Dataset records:
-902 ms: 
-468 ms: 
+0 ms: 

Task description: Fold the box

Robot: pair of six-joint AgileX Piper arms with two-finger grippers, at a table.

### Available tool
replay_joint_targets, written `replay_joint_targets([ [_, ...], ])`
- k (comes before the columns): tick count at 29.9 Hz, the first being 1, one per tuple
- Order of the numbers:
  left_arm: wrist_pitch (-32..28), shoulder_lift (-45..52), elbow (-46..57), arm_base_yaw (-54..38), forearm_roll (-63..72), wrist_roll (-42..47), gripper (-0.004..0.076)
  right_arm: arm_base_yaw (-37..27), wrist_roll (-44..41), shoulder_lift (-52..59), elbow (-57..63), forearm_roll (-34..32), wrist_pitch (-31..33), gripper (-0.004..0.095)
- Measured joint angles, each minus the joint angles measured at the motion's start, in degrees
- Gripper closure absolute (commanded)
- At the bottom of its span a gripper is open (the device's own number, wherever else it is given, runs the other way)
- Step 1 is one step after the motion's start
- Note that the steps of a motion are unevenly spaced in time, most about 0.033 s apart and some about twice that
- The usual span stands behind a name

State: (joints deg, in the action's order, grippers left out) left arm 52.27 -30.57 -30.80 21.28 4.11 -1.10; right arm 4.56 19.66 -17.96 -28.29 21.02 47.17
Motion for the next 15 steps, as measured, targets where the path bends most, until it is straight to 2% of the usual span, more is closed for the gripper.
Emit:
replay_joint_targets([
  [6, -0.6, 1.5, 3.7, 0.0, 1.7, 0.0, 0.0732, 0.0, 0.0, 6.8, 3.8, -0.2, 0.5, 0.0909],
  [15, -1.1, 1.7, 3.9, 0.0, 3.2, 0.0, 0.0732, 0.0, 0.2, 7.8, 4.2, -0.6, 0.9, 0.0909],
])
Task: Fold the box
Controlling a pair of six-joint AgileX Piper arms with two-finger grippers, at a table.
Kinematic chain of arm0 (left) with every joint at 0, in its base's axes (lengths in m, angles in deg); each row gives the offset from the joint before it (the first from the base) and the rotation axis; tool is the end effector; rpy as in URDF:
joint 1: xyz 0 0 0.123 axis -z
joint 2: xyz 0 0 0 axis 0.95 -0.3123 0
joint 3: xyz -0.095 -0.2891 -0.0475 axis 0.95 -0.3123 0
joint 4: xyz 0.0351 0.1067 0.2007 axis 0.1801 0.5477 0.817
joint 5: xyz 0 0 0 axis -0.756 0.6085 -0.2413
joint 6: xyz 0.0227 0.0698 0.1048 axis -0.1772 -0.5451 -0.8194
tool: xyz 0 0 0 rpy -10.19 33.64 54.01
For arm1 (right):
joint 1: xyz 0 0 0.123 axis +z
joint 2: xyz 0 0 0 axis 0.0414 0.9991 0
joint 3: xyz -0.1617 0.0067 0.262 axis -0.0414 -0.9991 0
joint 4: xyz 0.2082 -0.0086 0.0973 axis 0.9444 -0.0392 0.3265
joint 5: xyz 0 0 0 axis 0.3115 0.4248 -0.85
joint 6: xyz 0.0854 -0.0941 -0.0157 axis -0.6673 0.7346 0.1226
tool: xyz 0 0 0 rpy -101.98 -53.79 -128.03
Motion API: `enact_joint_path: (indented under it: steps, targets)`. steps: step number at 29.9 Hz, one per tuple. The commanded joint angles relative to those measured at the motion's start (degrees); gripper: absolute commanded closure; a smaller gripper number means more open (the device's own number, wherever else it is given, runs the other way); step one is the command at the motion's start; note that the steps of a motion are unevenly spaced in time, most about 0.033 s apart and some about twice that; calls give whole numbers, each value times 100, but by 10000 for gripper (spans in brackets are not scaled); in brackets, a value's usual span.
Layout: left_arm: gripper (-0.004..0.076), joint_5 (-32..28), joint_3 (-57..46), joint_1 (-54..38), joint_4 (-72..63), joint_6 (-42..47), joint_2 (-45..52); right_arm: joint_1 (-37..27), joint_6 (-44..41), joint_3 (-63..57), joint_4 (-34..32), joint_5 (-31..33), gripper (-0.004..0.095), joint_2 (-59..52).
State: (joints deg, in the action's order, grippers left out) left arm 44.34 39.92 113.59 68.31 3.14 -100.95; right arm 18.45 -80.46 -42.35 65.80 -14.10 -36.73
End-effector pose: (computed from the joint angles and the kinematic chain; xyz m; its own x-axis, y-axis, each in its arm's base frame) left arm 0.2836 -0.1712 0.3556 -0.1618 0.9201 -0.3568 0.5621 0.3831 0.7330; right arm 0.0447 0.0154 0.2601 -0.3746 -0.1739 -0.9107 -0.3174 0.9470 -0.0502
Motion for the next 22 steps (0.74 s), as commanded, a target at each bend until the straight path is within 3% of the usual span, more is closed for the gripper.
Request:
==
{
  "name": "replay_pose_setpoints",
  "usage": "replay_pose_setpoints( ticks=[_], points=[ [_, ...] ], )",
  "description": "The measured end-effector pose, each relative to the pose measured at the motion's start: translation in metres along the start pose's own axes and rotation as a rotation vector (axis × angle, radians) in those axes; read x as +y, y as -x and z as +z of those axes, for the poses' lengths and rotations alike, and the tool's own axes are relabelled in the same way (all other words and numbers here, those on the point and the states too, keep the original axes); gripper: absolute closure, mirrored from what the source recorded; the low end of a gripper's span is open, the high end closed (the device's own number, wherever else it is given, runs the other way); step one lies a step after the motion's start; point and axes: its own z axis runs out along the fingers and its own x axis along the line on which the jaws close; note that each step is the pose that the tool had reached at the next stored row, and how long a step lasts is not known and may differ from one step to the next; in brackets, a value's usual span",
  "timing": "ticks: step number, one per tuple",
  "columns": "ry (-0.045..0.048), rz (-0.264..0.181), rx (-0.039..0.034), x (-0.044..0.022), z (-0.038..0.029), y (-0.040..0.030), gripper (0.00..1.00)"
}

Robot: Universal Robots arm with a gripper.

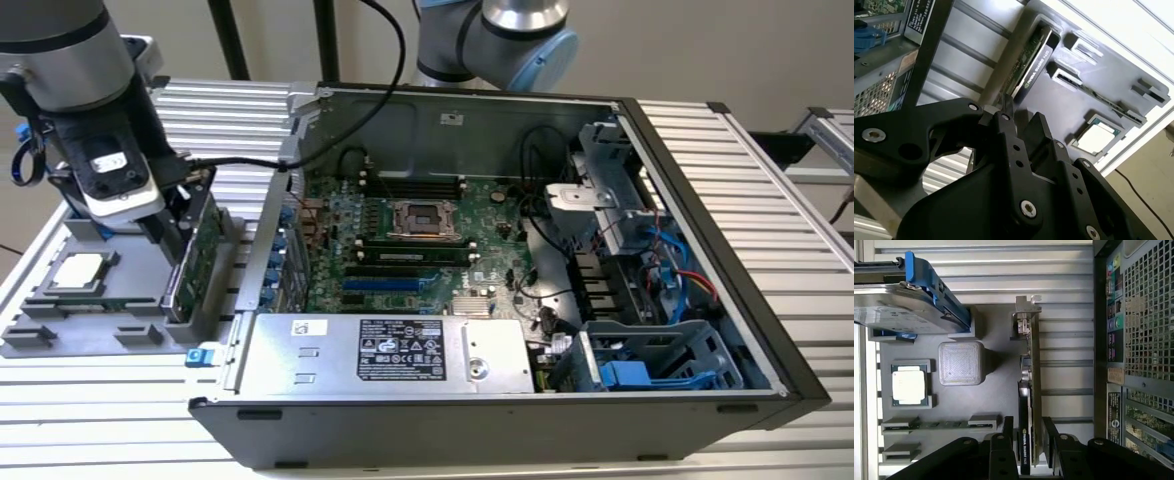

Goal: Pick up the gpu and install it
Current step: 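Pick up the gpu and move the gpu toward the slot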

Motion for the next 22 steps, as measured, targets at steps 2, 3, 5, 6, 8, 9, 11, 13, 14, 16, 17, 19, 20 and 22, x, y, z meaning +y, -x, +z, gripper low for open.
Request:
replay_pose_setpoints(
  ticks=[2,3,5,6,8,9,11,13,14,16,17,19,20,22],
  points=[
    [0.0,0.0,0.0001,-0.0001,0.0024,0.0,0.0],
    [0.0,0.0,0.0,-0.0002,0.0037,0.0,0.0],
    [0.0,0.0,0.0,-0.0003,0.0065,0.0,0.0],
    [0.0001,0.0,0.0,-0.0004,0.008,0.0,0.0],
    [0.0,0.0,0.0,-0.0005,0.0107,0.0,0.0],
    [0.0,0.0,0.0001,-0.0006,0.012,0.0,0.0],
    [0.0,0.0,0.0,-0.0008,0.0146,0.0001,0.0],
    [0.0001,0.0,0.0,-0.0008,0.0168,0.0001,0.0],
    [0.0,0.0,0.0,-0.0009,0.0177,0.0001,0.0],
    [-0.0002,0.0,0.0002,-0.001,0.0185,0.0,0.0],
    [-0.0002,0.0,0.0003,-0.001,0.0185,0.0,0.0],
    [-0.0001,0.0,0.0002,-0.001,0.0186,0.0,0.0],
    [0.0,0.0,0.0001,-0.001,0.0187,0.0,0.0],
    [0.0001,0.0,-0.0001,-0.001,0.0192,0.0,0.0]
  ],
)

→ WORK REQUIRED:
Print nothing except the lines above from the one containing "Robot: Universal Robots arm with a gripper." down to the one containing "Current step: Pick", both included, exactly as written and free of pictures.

→ ANSWER FOR THE TASK:
Robot: Universal Robots arm with a gripper.


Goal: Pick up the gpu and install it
Current step: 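Pick up the gpu and move the gpu toward the slot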

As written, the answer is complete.